Del consejo editorial

Las plazas y el día siguiente

PERE VILANOVA

Catedrático de Políticas

En estos últimos días, el debate sobre qué deben o van a hacer los acampados en las plazas ha ido evolucionando en varias direcciones. De conversaciones con estudiantes de carreras distintas (el matiz tiene su importancia), uno ha podido sacar varias conclusiones, más bien de tipo coyuntural, pues tienen que ver sobre todo con el corto y el medio plazo que con las cuestiones estructurales que dicho movimiento ha planteado en estas semanas. Dichas conclusiones son relevantes en la medida que vienen de personas que forman más o menos el "público natural" de las plazas ocupadas. No de los que se quedan a dormir o están allí de modo permanente, pero sí claramente de los que han contribuido a algunos llenazos sonoros, como el que siguió a la carga policial de Barcelona.

En primer lugar, da la sensación de que en estos momentos el tiempo no corre a favor de seguir en las plazas, pues limitar el debate a "seguir o no seguir acampados" equivaldría a admitir que eso –estar en la plaza– sería la agenda principal, el programa político del movimiento.
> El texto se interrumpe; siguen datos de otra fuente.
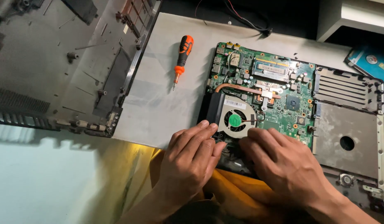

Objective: Repairing a laptop by connecting internal components and cables to the motherboard

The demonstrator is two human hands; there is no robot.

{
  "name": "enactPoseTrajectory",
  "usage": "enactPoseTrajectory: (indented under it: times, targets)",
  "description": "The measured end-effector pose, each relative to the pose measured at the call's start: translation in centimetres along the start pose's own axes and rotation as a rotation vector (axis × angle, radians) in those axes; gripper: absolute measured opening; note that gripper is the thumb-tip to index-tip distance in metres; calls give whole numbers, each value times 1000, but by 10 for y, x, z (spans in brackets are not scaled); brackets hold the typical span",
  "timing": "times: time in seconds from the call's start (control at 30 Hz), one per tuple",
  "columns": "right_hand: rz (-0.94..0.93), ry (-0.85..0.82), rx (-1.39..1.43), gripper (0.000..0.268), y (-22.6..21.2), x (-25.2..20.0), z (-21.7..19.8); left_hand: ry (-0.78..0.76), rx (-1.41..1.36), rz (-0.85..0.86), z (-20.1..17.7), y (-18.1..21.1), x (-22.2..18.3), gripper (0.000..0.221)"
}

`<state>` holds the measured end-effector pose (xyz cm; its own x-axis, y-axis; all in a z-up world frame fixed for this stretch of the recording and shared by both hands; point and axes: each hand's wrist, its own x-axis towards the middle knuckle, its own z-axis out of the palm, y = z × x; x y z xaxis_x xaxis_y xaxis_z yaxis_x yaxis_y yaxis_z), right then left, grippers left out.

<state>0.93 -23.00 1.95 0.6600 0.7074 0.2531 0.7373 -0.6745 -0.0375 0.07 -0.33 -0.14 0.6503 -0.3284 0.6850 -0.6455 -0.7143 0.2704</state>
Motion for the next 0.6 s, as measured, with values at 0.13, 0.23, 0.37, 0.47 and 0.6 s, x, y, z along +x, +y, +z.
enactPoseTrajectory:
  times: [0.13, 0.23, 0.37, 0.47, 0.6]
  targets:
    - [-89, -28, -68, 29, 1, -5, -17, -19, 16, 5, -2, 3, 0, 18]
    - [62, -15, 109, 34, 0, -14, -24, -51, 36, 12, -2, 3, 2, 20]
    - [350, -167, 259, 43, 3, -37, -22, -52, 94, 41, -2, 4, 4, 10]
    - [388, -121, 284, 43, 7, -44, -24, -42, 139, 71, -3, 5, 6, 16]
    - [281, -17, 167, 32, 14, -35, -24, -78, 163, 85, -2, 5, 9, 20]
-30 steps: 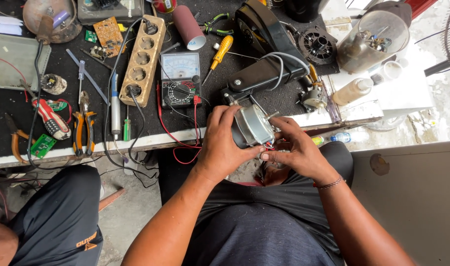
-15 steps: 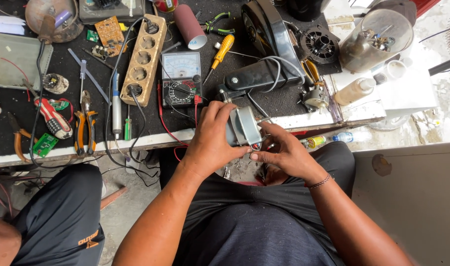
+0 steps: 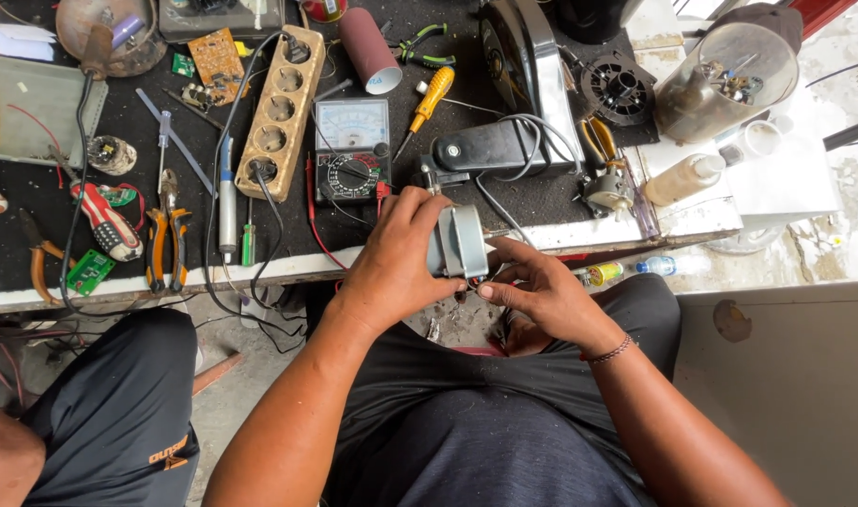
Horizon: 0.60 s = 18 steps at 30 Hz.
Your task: The person holds a small electric motor and uses a screwdriver and wrench to tighten screws on its casing. They rotate the motor to access different sides and continue adjusting fasteners throughout the clip.
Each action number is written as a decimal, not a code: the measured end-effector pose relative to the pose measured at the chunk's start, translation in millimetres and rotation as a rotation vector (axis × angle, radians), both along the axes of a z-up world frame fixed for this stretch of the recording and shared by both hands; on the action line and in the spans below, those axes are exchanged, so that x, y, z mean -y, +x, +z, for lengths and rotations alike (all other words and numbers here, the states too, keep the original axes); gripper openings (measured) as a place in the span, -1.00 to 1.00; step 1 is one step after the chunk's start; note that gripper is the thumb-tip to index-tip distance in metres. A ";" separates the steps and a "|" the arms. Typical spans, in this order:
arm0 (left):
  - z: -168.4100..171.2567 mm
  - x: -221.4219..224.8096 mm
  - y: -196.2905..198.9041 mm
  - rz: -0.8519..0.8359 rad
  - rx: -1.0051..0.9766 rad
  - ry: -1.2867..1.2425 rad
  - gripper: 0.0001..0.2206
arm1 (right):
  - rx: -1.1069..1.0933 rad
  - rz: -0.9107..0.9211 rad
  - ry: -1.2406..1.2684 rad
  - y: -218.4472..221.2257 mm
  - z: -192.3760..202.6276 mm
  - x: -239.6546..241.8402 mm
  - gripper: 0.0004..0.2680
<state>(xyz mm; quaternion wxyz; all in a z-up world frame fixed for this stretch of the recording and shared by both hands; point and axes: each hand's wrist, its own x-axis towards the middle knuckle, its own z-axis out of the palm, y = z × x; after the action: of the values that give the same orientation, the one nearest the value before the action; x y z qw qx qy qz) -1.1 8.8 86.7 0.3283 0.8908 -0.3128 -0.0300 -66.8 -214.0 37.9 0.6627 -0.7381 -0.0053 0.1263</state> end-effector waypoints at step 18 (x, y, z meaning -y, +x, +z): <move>-37.0 -13.8 -21.9 0.110 0.241 -0.157 -0.08 | 0.046 -0.002 -0.129 3.7 30.6 14.0 -0.51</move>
<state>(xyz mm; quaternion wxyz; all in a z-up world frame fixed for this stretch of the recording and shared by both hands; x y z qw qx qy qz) -23.0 22.6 49.7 0.3583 0.8752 -0.3022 0.1199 -63.0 -228.0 68.5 0.6137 -0.7819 -0.0117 0.1087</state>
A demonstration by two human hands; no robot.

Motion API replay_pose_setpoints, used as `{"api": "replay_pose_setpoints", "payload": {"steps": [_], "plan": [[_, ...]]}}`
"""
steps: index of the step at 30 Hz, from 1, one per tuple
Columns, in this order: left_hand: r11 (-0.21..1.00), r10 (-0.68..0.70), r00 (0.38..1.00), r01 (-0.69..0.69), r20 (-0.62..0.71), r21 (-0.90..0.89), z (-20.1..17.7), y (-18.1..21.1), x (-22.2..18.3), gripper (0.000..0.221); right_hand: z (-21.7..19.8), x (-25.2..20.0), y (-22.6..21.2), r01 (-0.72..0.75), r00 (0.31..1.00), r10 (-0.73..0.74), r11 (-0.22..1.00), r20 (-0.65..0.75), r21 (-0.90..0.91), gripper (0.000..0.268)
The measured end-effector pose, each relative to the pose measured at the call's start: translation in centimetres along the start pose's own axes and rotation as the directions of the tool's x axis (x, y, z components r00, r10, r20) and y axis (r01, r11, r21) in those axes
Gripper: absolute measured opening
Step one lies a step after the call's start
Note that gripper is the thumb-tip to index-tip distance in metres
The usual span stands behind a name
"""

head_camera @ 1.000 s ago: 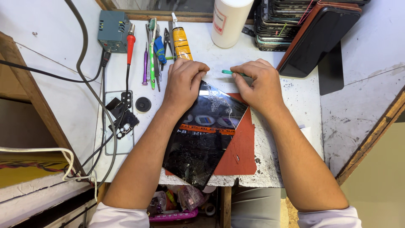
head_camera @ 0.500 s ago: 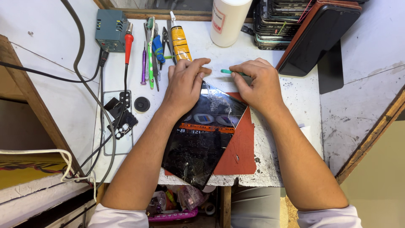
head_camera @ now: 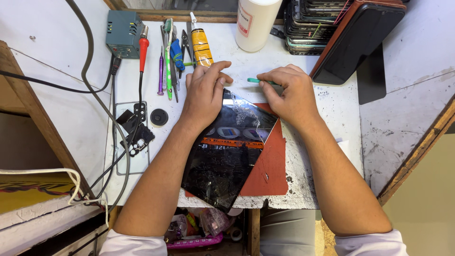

De modo que más bien parecería deber orientarse a cómo continuar la acción de otra manera y con otras formas, precisamente para no agotarse por erosión.
En segundo lugar, una vez más se plantea el tema de la compleja relación entre la "opinión pública" (lo que dicen los medios que piensa la gente), y la "opinión publicada" (que se refiere a lo que dicen algunos opinadores, sean políticos, especialistas, o incluso portavoces del propio movimiento), y que muchas veces tienen una representatividad social limitada.
Y en tercer lugar, el capital social que ha tenido la movilización, y que como en todo movimiento social, nace, crece, alcanza picos, sube y baja, y en última instancia tiene que gestionar su haber en términos de influencia para cuando llegue el reflujo. En otras palabras, conseguir poner en la agenda social –y en la de la clase política y los medios de comunicación– cuestiones que hasta entonces no estaban. Pero seguir en la plaza cueste lo que cueste y sin fecha podría concluir en contar cada día cuánta gente menos acude a la cita que el día anterior. Fue una conversación muy aleccionadora.